In Nova Scotia we used to have that adjustment as well. Boat was rated with a folding prop and no adjustment for a fixed two blade.

That was changed last season by the handicap committee. A fixed two blade is a 6 sec per mile adjustment and a fixed 3 blade is 12 sec. (We use ASPN so 1 ASPN point is roughly 6 sec per mile).

Prior to this chane in ratings a study of many other PHRF associations was undertaken. It appears that most give a rating adjustment for a fixed two bladed prop...

Regards

Mike Hoyt


----------



## gnrice (Jul 5, 2000)

*Inboard fixed vs. folding prop & ratings*

Here in Maine, on our Pearson 30, we were given a six-second credit for having a fixed two-bladed prop. When we changed over to a folding prop, our rating was knocked by six seconds. Best six-second penalty we ever took!

I find it interesting that JeffH''s boat was allowed to race under two different ratings in Maine. I''ve never heard of that; was always under the impression that your certificate was your certificate and that was that.

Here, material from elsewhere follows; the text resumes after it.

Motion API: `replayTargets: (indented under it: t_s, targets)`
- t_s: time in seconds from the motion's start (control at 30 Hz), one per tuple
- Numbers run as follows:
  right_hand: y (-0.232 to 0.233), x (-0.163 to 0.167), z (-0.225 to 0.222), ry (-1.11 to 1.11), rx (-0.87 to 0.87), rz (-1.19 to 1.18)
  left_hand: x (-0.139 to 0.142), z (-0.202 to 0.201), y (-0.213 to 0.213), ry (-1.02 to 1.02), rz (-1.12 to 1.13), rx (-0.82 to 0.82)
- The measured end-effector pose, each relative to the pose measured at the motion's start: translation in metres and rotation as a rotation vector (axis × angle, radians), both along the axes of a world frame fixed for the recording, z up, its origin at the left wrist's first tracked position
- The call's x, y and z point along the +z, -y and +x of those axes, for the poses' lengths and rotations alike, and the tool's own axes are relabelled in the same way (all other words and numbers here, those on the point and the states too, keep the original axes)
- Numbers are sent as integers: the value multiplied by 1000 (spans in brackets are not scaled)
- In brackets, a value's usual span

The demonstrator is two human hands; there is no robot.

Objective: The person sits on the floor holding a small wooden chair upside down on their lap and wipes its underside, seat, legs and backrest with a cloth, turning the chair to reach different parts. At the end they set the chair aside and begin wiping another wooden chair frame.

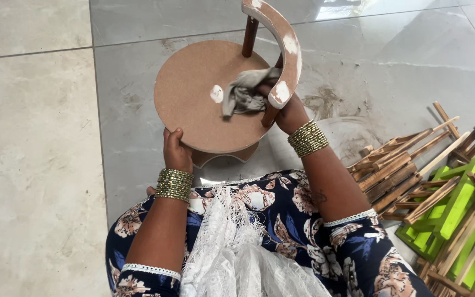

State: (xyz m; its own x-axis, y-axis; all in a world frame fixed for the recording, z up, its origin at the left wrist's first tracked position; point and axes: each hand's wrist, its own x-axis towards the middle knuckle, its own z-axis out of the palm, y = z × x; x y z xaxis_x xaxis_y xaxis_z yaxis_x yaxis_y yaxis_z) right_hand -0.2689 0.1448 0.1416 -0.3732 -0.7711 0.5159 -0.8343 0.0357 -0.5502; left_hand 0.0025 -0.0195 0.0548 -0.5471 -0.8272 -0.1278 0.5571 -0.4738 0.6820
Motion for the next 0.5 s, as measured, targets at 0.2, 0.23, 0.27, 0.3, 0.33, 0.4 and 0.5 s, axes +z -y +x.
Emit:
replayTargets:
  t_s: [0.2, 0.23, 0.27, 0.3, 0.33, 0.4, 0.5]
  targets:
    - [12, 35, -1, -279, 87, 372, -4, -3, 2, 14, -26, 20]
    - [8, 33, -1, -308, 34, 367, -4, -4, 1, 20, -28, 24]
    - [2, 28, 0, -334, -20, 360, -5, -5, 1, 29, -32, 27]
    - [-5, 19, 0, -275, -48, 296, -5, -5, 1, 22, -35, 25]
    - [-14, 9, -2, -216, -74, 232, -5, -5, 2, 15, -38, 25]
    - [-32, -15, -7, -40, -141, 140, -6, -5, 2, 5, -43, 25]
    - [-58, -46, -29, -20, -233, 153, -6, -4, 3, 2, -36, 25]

You could make one change during the season (for the low low price of $40) but you could not switch back and forth.

Of course, the PO of JeffH''s boat was president of GMORA, so perhaps he had a little pull with the board. ;-)


----------



## TSOJOURNER (Dec 16, 1999)

*Inboard fixed vs. folding prop & ratings*

Hi
we give 3 points for a 2 blade and 6 points for a 3 blade.

We can switch back and forth between several thingsduring the season, as long it is fair for all , it makes sense to change the Phrf for the next race. 
( like using a larger than 155 jib - 6 points )

Thorsten


----------